- Data for this task
-------

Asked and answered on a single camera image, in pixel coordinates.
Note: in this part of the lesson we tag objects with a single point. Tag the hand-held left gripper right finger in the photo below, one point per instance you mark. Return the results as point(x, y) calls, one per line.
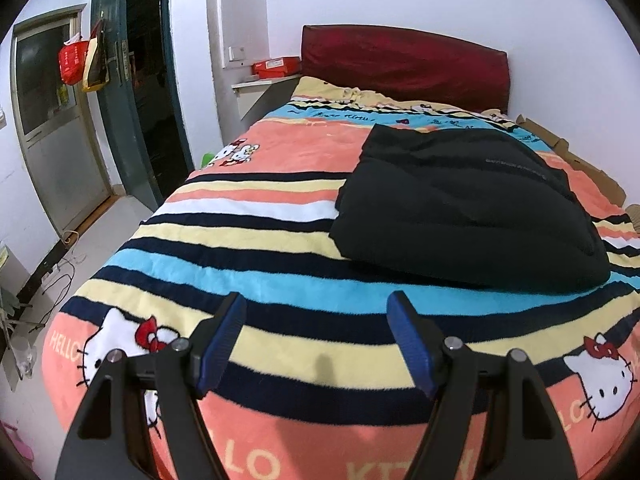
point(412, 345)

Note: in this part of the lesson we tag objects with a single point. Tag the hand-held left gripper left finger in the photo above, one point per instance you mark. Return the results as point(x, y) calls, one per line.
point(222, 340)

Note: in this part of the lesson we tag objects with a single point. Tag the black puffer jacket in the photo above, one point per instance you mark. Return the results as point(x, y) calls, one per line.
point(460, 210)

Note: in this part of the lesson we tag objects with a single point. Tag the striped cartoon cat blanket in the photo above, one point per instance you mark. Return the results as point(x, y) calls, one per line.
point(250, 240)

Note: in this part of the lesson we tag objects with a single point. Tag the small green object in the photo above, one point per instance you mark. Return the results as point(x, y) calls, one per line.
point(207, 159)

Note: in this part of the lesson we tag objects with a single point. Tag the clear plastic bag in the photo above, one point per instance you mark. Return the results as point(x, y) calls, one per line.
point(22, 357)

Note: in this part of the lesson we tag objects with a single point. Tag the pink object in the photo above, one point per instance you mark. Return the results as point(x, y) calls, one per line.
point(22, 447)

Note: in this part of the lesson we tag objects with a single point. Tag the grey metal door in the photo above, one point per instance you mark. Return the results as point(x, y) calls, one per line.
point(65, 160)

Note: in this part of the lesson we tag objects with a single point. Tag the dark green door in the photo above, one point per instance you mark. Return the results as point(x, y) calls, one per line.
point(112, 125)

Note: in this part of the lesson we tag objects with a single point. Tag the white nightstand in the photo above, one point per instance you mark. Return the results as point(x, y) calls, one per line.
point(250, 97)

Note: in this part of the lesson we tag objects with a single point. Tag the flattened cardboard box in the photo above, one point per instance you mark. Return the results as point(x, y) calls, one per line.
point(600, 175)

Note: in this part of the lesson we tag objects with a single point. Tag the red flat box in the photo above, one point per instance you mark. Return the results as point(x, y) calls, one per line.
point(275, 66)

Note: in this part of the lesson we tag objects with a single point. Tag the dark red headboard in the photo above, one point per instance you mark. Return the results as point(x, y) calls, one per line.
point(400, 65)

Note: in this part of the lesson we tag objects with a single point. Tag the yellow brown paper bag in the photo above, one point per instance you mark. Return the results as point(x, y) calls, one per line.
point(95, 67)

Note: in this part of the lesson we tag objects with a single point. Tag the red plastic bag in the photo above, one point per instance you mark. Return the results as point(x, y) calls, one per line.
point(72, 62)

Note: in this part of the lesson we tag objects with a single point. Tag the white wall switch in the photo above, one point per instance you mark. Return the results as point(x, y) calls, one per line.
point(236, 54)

-------

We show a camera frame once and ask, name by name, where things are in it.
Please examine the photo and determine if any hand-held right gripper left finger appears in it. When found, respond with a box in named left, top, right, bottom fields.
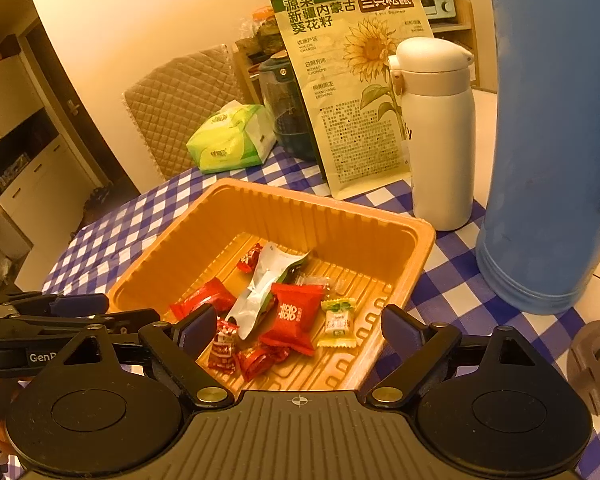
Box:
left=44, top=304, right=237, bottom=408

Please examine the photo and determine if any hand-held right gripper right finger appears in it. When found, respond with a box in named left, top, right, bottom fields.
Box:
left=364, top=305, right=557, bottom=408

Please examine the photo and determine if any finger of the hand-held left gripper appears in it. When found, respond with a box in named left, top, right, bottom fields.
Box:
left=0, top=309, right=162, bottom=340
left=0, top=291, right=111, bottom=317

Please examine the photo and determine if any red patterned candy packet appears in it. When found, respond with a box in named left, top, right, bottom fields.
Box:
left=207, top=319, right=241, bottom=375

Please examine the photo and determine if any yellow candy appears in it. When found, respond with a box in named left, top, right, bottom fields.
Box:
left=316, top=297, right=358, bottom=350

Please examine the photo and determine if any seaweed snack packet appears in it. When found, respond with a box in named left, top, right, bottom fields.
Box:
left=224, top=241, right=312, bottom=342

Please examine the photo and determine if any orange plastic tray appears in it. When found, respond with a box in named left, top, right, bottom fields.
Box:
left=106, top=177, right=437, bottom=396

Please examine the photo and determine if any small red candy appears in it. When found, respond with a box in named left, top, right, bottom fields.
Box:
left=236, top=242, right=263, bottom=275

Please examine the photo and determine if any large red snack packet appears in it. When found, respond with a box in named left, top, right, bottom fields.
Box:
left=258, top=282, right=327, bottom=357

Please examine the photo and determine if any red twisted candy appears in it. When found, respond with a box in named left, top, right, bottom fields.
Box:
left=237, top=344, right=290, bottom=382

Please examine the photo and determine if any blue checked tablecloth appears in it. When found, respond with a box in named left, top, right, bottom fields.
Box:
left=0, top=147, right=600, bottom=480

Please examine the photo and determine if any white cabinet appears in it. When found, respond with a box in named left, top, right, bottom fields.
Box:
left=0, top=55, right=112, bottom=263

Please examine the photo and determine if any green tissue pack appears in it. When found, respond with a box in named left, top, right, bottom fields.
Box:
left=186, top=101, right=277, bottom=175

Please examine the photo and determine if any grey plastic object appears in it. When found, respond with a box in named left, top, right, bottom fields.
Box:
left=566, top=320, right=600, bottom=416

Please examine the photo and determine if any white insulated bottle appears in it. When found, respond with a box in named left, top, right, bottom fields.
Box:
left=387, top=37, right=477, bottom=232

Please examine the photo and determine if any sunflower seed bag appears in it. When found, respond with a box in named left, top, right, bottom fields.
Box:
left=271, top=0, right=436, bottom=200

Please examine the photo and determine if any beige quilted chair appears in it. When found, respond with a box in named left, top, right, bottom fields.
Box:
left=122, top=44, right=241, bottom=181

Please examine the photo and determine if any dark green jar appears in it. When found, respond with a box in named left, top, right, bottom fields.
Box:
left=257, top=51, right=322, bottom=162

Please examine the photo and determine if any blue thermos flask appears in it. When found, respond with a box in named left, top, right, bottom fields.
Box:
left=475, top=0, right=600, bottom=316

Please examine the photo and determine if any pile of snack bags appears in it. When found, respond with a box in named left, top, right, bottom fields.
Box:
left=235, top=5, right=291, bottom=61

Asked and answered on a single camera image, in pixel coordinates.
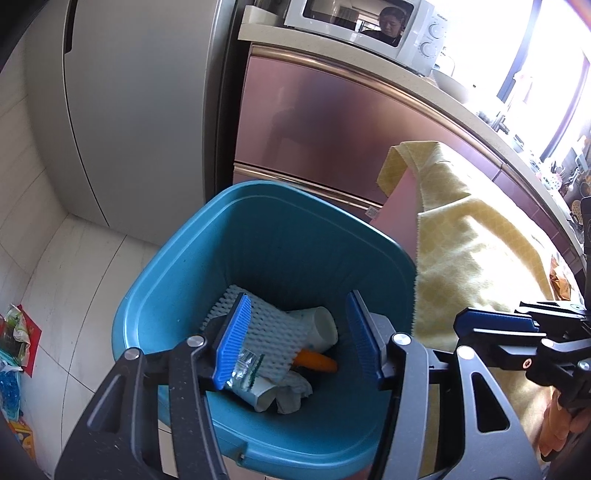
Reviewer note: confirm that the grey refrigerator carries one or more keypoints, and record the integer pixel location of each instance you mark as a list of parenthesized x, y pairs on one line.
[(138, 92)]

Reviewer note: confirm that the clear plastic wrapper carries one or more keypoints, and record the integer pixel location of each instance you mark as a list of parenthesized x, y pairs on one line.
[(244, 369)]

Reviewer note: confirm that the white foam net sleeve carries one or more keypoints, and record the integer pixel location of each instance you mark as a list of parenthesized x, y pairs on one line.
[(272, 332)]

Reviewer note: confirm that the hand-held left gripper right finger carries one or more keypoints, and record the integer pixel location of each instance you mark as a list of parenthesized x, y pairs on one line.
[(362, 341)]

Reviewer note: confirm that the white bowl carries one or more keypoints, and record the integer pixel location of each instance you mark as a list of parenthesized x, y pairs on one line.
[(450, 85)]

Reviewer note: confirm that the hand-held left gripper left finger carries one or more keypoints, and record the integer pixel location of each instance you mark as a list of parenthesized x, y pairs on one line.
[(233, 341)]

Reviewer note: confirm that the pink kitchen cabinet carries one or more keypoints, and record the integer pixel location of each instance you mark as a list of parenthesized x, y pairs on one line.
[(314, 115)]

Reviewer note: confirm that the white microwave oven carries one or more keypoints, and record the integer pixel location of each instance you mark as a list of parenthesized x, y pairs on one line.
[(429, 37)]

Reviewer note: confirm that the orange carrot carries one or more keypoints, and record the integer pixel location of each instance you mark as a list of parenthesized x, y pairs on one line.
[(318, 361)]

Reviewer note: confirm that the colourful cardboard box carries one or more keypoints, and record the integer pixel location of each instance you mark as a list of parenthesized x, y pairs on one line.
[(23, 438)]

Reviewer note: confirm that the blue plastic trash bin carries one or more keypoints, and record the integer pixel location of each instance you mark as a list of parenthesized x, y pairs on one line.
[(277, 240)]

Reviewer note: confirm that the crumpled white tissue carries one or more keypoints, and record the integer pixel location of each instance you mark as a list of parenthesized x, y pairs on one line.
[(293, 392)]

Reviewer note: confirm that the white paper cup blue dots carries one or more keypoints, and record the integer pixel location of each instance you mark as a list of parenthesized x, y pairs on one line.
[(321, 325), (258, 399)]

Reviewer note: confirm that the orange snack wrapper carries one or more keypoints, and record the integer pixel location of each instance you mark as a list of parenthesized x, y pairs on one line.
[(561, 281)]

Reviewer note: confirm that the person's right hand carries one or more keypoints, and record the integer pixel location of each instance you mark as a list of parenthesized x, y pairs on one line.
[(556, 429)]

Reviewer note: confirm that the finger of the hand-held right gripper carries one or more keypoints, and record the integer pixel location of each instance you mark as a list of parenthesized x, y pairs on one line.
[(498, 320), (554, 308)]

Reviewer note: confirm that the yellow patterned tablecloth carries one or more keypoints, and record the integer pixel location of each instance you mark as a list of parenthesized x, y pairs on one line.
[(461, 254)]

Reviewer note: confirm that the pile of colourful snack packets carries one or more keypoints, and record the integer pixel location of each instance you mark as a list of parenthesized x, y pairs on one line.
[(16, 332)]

-------

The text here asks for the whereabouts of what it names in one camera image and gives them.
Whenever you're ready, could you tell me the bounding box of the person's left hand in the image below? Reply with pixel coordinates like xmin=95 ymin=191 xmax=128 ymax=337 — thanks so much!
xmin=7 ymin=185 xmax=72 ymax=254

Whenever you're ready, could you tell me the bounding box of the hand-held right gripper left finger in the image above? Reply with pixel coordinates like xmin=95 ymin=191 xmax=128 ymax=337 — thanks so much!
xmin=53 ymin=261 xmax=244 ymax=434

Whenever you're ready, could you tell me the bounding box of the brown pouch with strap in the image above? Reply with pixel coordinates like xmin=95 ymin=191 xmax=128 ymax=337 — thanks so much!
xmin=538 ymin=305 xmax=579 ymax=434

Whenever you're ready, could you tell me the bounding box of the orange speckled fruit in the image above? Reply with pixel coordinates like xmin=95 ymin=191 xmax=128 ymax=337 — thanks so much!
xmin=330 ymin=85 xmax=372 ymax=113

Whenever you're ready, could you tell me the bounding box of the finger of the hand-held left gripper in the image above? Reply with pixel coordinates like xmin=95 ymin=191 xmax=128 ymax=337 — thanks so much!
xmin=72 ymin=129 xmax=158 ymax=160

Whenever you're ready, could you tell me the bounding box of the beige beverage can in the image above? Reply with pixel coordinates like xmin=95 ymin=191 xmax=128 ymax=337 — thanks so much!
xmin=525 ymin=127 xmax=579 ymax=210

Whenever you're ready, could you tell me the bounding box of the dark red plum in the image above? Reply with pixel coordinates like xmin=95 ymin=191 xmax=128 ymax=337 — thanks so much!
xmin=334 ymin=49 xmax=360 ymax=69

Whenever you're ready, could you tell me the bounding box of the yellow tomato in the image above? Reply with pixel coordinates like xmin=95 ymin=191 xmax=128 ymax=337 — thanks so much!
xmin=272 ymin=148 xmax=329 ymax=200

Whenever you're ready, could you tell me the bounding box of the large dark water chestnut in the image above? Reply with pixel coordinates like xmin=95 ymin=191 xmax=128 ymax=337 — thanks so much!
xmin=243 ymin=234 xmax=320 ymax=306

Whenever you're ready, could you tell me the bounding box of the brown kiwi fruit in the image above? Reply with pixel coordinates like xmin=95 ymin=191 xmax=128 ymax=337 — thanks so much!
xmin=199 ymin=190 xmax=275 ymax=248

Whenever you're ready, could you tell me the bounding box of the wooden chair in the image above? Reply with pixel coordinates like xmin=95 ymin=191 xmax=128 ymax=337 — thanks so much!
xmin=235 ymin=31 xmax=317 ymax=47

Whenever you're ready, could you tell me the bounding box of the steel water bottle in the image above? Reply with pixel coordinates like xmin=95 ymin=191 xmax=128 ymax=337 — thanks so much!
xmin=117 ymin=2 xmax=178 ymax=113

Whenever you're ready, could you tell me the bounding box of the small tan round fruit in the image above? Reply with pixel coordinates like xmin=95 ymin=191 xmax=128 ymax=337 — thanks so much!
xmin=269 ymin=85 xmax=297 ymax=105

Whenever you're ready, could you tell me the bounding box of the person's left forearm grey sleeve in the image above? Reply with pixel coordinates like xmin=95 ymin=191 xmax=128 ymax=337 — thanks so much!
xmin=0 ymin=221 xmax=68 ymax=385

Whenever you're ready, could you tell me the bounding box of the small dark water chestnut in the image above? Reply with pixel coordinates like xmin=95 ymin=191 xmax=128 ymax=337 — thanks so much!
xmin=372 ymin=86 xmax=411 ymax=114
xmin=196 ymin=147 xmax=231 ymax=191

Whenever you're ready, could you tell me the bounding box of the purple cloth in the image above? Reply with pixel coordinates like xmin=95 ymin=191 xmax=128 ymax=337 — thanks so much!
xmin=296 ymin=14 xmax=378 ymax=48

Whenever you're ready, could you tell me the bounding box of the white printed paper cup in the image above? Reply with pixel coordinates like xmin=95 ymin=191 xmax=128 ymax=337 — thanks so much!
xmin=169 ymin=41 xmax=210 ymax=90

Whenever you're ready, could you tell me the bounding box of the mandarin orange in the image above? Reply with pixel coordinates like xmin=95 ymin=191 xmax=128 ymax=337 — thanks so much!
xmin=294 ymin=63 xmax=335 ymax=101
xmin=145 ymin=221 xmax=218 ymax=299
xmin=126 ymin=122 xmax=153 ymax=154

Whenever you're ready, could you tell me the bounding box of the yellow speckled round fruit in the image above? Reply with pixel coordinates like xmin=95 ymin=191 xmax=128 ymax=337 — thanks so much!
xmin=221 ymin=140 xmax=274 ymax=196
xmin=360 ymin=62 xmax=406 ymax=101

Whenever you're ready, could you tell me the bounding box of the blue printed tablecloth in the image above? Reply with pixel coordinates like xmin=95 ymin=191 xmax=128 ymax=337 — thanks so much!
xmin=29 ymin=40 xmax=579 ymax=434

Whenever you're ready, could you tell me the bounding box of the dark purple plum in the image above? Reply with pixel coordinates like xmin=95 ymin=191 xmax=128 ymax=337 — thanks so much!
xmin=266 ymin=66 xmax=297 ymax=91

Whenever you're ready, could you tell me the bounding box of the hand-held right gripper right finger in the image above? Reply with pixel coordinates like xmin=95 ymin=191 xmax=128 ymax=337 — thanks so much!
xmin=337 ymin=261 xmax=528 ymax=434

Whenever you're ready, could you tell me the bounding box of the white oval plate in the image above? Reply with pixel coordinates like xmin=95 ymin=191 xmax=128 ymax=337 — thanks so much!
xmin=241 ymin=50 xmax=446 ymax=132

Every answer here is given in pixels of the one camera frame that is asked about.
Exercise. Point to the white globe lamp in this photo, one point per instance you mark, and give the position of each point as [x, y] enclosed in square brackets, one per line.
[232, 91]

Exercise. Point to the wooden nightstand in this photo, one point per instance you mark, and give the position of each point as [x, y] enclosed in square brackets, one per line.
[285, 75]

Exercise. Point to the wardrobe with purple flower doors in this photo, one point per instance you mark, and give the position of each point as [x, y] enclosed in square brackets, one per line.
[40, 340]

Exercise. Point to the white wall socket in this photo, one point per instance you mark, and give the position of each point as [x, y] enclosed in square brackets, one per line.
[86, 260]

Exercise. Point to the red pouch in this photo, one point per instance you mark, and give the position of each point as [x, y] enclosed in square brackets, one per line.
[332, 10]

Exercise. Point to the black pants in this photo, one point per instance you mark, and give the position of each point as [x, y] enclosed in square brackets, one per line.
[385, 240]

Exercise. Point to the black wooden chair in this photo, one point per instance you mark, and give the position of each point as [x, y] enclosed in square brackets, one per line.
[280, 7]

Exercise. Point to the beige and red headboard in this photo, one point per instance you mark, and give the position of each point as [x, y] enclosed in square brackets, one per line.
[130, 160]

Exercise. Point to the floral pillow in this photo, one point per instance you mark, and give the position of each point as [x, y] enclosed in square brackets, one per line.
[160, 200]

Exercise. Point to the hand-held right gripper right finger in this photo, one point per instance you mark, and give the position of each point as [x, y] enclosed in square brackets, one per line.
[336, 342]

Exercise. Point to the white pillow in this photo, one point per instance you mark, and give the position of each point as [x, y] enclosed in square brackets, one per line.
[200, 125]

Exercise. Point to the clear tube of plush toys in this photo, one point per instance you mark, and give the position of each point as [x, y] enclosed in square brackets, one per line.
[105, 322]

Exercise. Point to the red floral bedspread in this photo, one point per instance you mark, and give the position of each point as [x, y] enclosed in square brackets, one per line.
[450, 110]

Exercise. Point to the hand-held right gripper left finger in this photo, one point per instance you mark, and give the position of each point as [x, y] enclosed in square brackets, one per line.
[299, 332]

-------

- What the exercise asks
In the listing above, show every line with the word "frame".

- Reply to the task
We show a camera frame once and ask, name by name, where things are in it.
Every answer here is given in pixels of the one camera frame that is asked about.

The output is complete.